Assumptions are always dangerous in business management, and one of the most problematic things for individuals to assume is that their data is secure. Organizations today rely on digital storage for their most important content, meaning that losses due to human error, intentional attacks or Mother Nature can permanently erase vital business components. It’s time for leaders to take another look back at their storage, with a special focus on data backup systems. Weaknesses in these solutions can turn a one-time catastrophe into a lingering and costly problem that haunts the organization for years. It’s not hard to see how storage can go very wrong.
“It’s hard to get a frame of reference for a whole data center being knocked out.”
How it feels to watch data disappear
USA Today columnist Christopher Elliott recently explained some relatively small-scale data loss stories, noting that these are the type of events that in extreme cases can take whole companies down. Reading about nothing but large loss incidents could fail to make an impression on leaders – after all, it’s hard to get a frame of reference for a whole data center being knocked out by a hurricane or flood. Elliott’s stories, though, are likely hit close to home for business executives. After all, who hasn’t left a digital device behind at some point? Understanding that the same kind of disappearance could strike corporate data is a stark realization.
Elliott gave one example in which his author Susan Solovic lost 150 pages of manuscript when her computer failed – one passerby’s soda dropped on the laptop, and all that work was gone. Individuals traveling without backups of their content may end up in these tense situations. Elliott quoted recent Acronis report which found that individuals love their data and put a high price tag on it – but they largely don’t back it up. If this philosophy applies to business data centers as well as individuals’ devices, there will likely be costly losses.

Fortunately for companies today, the simple solutions keeping personal devices and small projects safe scale up to the corporate level – namely, cloud backup is worth a look in both types of settings.
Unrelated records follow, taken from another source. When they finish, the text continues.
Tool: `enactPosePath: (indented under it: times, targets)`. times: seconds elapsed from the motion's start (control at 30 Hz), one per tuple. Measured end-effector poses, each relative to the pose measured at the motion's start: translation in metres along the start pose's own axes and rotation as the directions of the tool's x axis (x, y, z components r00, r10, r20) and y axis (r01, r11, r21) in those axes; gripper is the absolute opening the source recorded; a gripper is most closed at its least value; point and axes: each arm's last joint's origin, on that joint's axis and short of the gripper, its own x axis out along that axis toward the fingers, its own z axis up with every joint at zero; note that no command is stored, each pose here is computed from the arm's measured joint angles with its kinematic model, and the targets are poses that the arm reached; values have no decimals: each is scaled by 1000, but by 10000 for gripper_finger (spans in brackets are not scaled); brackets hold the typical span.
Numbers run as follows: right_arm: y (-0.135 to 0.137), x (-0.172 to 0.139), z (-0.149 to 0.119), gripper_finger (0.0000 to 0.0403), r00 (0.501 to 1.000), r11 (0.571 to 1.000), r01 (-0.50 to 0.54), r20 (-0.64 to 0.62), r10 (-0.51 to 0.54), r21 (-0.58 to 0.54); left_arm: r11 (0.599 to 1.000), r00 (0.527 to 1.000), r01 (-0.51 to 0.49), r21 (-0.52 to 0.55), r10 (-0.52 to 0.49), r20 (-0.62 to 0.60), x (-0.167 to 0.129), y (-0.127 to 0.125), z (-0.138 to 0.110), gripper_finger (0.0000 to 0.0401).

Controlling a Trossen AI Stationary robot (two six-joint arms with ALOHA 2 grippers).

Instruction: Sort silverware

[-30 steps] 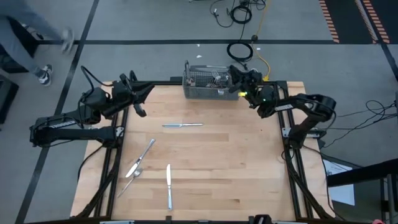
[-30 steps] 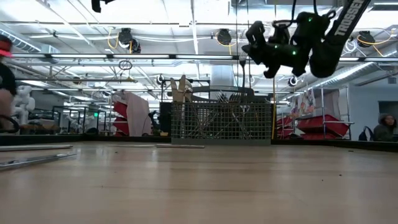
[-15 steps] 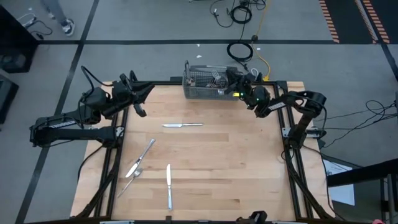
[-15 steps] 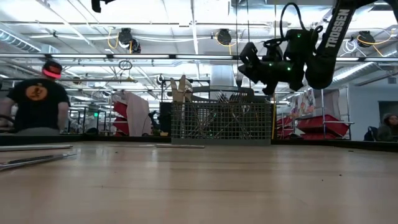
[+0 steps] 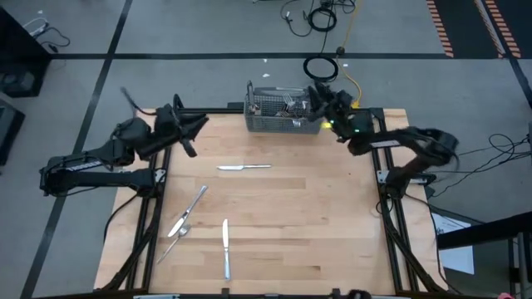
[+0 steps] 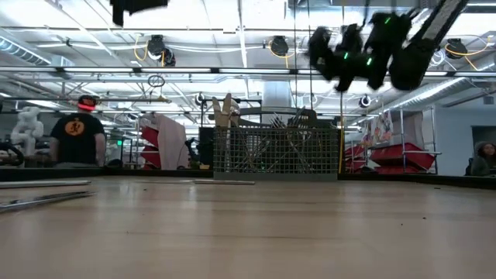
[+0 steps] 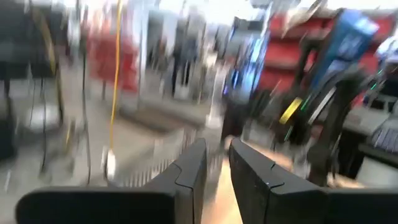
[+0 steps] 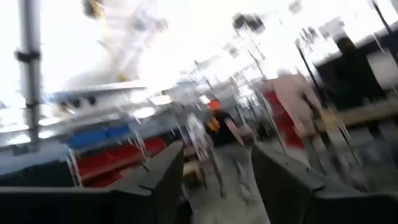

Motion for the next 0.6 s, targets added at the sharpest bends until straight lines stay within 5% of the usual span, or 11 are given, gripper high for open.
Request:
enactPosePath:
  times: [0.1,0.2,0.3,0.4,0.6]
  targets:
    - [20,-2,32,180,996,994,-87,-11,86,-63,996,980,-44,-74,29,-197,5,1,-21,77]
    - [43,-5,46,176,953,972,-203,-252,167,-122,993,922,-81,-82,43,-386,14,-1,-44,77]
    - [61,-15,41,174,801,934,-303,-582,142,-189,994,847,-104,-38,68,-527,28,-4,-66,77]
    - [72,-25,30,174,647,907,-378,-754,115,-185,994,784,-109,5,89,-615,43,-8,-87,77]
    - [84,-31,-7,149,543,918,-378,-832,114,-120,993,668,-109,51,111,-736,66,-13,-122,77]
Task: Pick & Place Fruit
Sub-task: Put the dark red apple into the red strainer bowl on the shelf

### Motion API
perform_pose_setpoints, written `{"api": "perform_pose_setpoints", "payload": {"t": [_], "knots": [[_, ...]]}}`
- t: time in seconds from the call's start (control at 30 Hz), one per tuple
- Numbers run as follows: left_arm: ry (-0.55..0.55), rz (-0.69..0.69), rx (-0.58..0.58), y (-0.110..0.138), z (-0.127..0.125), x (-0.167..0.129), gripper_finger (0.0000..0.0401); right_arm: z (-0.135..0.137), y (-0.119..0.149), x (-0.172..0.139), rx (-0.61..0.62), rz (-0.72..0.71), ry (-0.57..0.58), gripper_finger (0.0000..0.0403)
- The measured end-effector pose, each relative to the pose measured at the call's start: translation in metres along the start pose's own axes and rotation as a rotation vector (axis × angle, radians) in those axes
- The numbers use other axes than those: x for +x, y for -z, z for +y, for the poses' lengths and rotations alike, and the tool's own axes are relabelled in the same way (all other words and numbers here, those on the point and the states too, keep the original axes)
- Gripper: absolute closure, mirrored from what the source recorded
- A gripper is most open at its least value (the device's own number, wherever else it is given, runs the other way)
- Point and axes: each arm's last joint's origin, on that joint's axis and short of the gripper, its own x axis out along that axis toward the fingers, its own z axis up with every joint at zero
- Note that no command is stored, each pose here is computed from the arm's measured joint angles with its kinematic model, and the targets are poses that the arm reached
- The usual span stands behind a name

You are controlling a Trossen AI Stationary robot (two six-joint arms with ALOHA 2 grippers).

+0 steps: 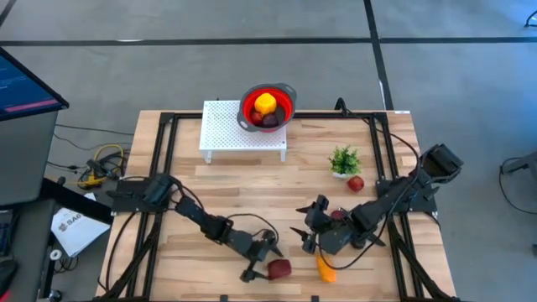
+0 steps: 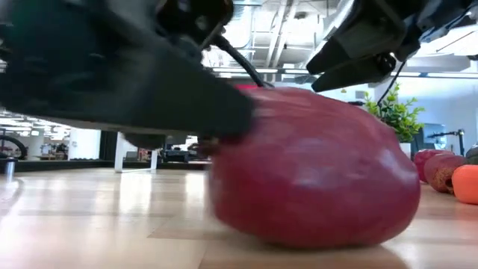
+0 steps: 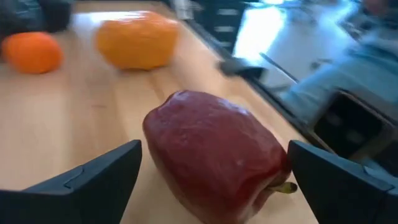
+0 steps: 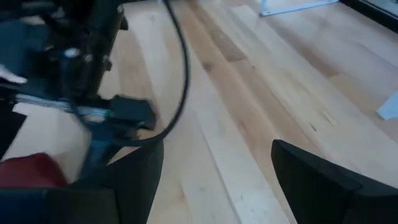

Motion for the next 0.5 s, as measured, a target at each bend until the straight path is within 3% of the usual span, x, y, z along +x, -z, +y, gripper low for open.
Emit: {"api": "perform_pose_setpoints", "payload": {"t": [0.27, 0.5], "knots": [[-0.257, -0.050, -0.196, 0.003, 0.002, 0.009, 0.0017, 0.004, 0.004, -0.005, -0.056, 0.008, -0.019, 0.0111], [-0.384, -0.082, -0.272, 0.004, 0.010, 0.007, 0.0039, 0.006, 0.007, -0.008, -0.086, 0.019, -0.025, 0.0111]]}}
Elliott spoke with IT field experts, with SymQuests’s Mark Jennings telling him that the cloud is a reliable place to put content. He noted that not only will the information remain secure in the cloud, backup times are comparatively low. Not just getting content back, but recovering it in a hurry could help firms cope with server meltdowns – such as the one that took down three months’ worth of Elliott’s blog posts.
Key information must exist in multiple locales
Tech Cocktail contributor Zaid Ammari recently made a case for offsite backup, stating that organizations must have many copies of their most important information to feel safe. He actually went beyond suggesting one backup and posited that there should be at least two copies of organizations’ valuable files. This may seem excessive, but the items in question are absolutely required for firms to keep functioning. Businesses that have to tell clients the digital documents regarding their interactions have been lost and can’t be retrieved are unlikely to meet with much sympathy.